Une brève histoire des nouvelles | Centre pour l'éducation aux médias | Autonomisation par l'éducation


Plutôt qu’un engouement relativement récent, stimulé par l’arrivée des satellites, de la télévision ou même du journal, la bonne nouvelle est que l’échange d’informations frénétique et obsessionnel est l’une des plus anciennes activités humaines.

Des messagers ont été nommés pour apporter le mot, des crieurs pour le proclamer et des corps occupés pour le répandre. Le besoin de savoir a aidé à attirer les gens aux carrefours, aux feux de camp et aux marchés; cela a aidé à motiver les voyageurs; cela aide à expliquer l'accueil réservé aux voyageurs. Dans la plupart des régions pré-alphabètes, la première question posée à un voyageur était, comme ce fut le cas en Mongolie extérieure en 1921, "Quoi de neuf?" Ces peuples prélitérés étaient probablement mieux informés des événements survenus dans leur voisinage immédiat que la plupart des Américains modernes, urbains ou de banlieue.

Une fascination similaire pour les nouvelles était évidente dans l’agora grecque et plus tard dans le Forum romain, où s’ajoutaient, au brouhaha des nouvelles parlées, des informations tirées de feuilles d’informations manuscrites quotidiennes, publiées pour la première fois par Jules César.

La mauvaise nouvelle, c’est que vous avez deviné que le sexe et la violence sont deux des sujets sur lesquels les hommes ont le plus envie de suivre.

La Nootka de l'île de Vancouver, par exemple, échangerait de nombreuses nouvelles importantes sur la pêche, les activités du chef, les projets de guerre. Mais ils se sont aussi penchés à l'oreille en apprenant que quelqu'un avait une liaison. Et l’histoire d’un prétendant qui tombait dans un tonneau d’eau de pluie alors qu’elle se faufilait par la fenêtre de la maison de son amant "se répandait", selon un anthropologue, "comme un feu de forêt sur la côte".

Il y a plus de mauvaises nouvelles.
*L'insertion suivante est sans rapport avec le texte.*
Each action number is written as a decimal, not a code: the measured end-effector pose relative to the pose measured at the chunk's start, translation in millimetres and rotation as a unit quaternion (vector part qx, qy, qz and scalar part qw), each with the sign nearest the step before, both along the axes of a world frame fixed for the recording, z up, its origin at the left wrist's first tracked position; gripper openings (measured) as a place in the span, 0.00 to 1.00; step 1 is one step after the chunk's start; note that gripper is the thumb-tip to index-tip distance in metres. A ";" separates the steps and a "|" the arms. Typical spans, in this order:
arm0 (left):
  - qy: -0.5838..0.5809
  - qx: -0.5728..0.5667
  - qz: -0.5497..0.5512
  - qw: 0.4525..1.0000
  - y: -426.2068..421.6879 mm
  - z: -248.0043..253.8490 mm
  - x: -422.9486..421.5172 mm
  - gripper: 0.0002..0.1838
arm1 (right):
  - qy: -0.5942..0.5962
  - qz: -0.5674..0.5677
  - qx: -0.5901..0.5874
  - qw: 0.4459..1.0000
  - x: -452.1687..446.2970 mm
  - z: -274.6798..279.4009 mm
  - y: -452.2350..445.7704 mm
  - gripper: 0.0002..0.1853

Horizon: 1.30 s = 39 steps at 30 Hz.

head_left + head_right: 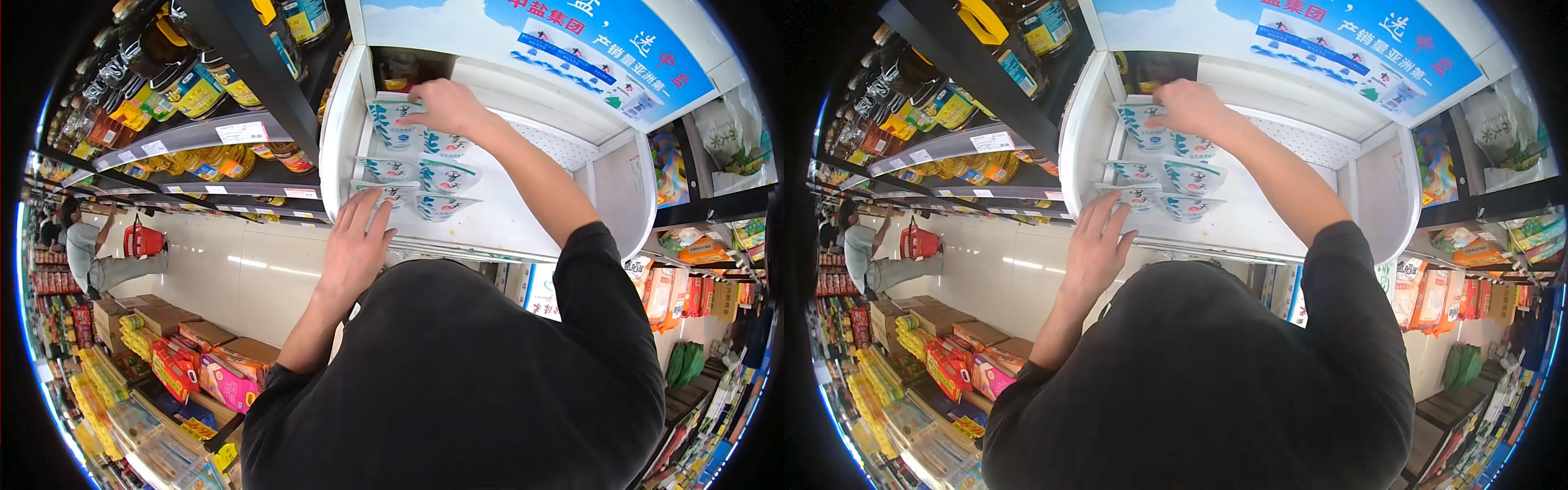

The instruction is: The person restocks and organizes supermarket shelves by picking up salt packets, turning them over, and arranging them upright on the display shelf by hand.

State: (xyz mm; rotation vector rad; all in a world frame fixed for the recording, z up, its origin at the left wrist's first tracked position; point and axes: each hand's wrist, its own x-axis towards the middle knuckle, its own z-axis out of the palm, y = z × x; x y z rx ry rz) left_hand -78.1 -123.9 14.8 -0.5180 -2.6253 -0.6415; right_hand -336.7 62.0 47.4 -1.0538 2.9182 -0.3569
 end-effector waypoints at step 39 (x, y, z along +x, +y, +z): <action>0.021 -0.014 -0.008 1.000 1.6 -14.1 -12.3 0.25 | -0.144 -0.011 -0.056 0.988 19.0 -16.2 66.5 0.25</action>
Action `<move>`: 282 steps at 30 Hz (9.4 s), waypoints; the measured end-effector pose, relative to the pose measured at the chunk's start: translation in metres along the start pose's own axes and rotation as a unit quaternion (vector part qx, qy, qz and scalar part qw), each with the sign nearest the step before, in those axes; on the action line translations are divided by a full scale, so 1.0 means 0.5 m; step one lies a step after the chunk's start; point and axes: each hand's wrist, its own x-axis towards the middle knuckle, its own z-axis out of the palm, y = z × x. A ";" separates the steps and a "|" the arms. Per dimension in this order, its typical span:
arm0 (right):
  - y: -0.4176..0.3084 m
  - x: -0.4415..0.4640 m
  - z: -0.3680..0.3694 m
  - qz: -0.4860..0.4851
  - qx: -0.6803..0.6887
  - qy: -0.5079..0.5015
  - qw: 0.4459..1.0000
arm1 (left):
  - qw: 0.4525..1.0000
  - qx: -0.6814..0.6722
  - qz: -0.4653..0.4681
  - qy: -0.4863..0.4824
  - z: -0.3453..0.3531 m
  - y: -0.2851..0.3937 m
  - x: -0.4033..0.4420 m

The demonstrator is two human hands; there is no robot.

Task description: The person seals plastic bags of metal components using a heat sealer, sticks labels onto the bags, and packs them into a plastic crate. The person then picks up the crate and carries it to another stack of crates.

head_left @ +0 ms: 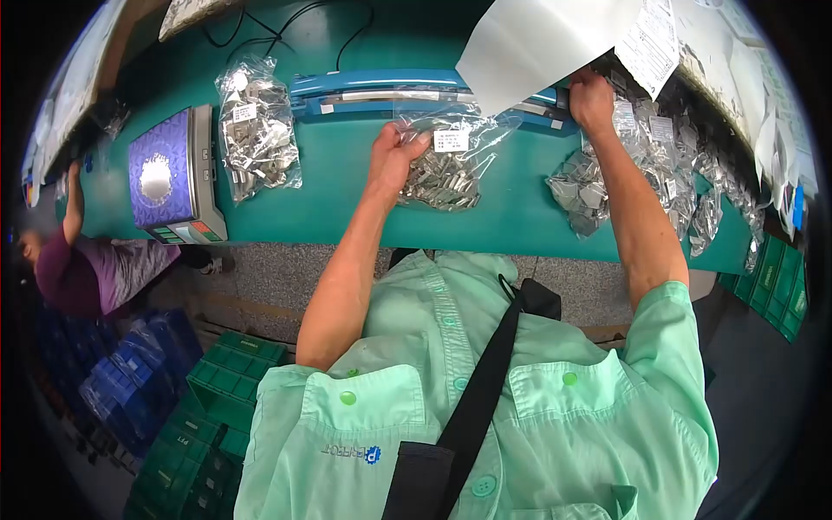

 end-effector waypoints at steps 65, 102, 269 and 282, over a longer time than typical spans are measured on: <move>-0.240 -0.237 -0.048 -0.038 0.409 0.012 0.912 | 0.995 -0.096 0.006 -0.015 0.005 0.026 0.024; -0.241 -0.468 -0.037 0.253 0.632 -0.316 0.660 | 0.961 -0.188 -0.064 -0.192 0.021 -0.101 -0.144; 1.888 -0.306 -0.870 0.045 0.063 0.100 0.992 | 0.924 0.296 0.242 -0.012 2.118 -0.399 -0.145; 1.123 -0.268 -0.459 0.096 0.488 -0.453 0.740 | 0.785 0.546 0.062 0.286 1.162 -0.205 -0.118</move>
L'âge d'or de la couverture politique qui pèse sur les critiques du journalisme – l'ère où les journalistes se concentraient sur les "vrais" problèmes – s'avère être aussi mythique que l'âge d'or de la politique. Dans les rares moments historiques où les politiciens daignaient faire face à des problèmes majeurs et condescendaient à permettre aux journalistes de les commenter, ces commentaires avaient tendance à être extrêmement subjectifs, comme lorsque les fondateurs de notre presse libre ont appelé leurs compatriotes pro-britanniques "Outils diaboliques des tyrans" et "les hommes totalement abandonnés à la méchanceté". Samuel Johnson, écrivant à une époque où des penseurs tels que Joseph Addison, Daniel Defoe et Jonathon Swift dominaient les périodiques britanniques, a conclu que la presse "fournit suffisamment d'informations pour éveiller la vanité, et raidir l'obstination, mais trop peu pour agrandir l'esprit."

Voilà pour cet âge d'or. Oui, le journalisme a changé.

Pour le meilleur – nos ancêtres se sont plaints de n'avoir "aucune donnée permettant de raisonner correctement" sur les événements à l'étranger; il semble souvent que nous ayons trop de données.

Et pour le pire, il est difficile d’imaginer des excentriques aussi brillants que progressistes, tels que Horace Greeley ou Joseph Pulitzer, en train de grimper au sommet des énormes sociétés qui ont pris le contrôle de la quasi-totalité des organes de presse américains au XXe siècle.

Et beaucoup ne change pas. Il est insensé de prétendre que le sensationnalisme et la superficialité pourraient tout simplement être rayés de l'actualité si seulement Geraldo Rivera ou Rupert Murdoch disparaissaient. Néanmoins, nous pouvons toujours protester lorsque les informations deviennent trop hors de propos, trop superficielles. Nous pouvons mieux informer le public de ses limites et encourager les téléspectateurs à changer de chaîne. Le désir de suivre l'actualité semble fondamental pour notre espèce, mais cela ne signifie pas que pour en apprendre davantage sur le monde, nous devons nous contenter de satisfaire ce désir.